White-nose syndrome (WNS) is an exceedingly efficient killer. The disease, which first appeared in New York during 2006, occurs when the fungus Pseudogymnoascus destructans infects the skin of hibernating bats, causing them to wake up prematurely and deplete body fat reserves that they need to survive through the winter. The U.S. Fish and Wildlife Service estimates that WNS has killed more than 5.5 million bats in the United States and Canada.
In New York state, WNS has devastated the populations of four bat species that live here year-round.
Craig Frank Ph.D., says there is hope.
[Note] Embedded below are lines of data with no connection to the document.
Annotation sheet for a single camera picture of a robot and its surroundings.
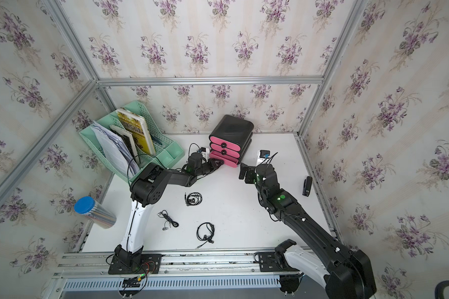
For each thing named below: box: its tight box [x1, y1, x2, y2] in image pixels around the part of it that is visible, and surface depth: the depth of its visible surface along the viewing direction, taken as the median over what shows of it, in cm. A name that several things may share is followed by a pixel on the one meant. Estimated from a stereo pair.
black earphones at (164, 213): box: [157, 209, 179, 231], surface depth 87 cm
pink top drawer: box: [209, 135, 242, 152], surface depth 97 cm
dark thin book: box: [109, 124, 140, 166], surface depth 95 cm
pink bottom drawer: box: [208, 150, 239, 168], surface depth 103 cm
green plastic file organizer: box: [78, 100, 186, 183], surface depth 95 cm
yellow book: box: [115, 108, 156, 156], surface depth 97 cm
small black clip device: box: [302, 175, 313, 197], surface depth 95 cm
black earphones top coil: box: [184, 191, 203, 207], surface depth 93 cm
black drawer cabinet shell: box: [208, 114, 254, 164], surface depth 100 cm
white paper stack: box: [90, 120, 141, 177], surface depth 86 cm
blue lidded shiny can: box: [73, 196, 117, 229], surface depth 73 cm
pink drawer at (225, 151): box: [210, 143, 241, 159], surface depth 101 cm
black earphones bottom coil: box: [196, 221, 215, 249], surface depth 83 cm
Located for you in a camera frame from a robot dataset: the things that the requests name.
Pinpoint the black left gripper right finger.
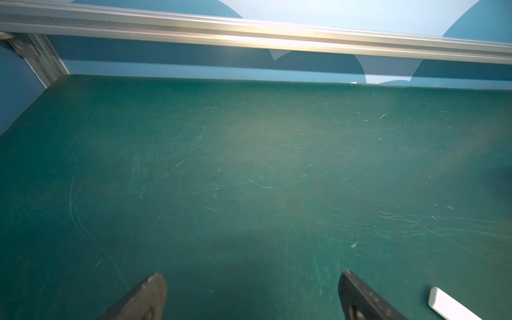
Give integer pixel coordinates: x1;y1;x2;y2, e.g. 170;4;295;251
338;270;407;320

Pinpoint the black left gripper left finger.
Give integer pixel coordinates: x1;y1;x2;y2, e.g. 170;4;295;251
99;273;167;320

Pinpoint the white rectangular usb drive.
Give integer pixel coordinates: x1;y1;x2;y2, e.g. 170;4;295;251
428;287;481;320

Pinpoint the aluminium left frame post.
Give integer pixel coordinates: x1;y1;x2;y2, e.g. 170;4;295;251
1;32;70;89

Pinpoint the aluminium rear frame rail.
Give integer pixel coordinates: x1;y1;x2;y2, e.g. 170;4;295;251
1;1;511;65
It’s called the big brown bat.
In “The Resistance of a North American Bat Species (Eptesicus fuscus) to White-Nose Syndrome (WNS),” published this week in the journal Plos One, Frank, an associate professor of biology, demonstrates definitively that for reasons that are still unclear, Eptesicus fuscus is not all that susceptible to WNS.
To do his research, Frank visited three big brown bat hibernation sites in upstate New York over a two-year period. His team used radio telemetry to measure the torpor patterns of 26 bats hibernating in abandoned mines, and measured the changes in body fat content as well. While a large percentage of the population of little brown bats (Myotis lucifugus) died from WNS during this period, big brown bats showed no signs of infection at all.
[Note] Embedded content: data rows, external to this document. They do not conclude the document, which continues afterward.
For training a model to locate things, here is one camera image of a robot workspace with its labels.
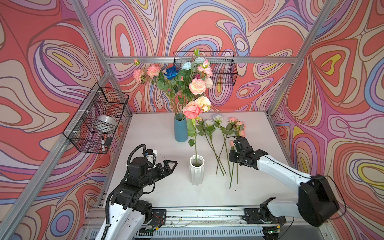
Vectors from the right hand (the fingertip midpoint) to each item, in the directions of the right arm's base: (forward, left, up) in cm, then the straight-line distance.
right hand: (232, 159), depth 88 cm
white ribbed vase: (-12, +22, +14) cm, 29 cm away
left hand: (-10, +32, +14) cm, 37 cm away
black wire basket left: (+7, +69, +29) cm, 75 cm away
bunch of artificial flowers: (+23, +3, -4) cm, 23 cm away
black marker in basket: (0, +67, +21) cm, 70 cm away
The big brown bat has long been listed on the Fish and Wildlife Service’s website, along with six other species, as one that is affected by WNS.
Frank says that learning how it resists the disease will help scientists come up with a remedy for other bats.
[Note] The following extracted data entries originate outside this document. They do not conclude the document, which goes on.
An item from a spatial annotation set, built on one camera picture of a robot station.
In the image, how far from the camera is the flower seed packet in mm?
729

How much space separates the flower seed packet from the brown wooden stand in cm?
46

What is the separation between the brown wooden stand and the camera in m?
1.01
“The only other species of bat that’s known to be resistant to white nose syndrome are European bats. Having found a North American species that’s resistant makes the struggle for finding a treatment a lot easier now,” he said.
“It opens up a huge door to further study and further insights into how this disease is killing susceptible species.”
The study was funded through grants from the National Science Foundation and from Fordham.
In his paper, Frank cites two previous studies on the big brown bat’s mortality that he says contradicted one another. One of them, a winter study conducted at 42 different sites over a 10-year period, found an average decrease of 40 percent in population size. The other, conducted during the summer at just one location, found no significant change in population size. Neither study examined the causes of changes in bat population sizes, however, he said.
Going forward, Frank said his research will focus on learning how big brown bats are able to resist the disease.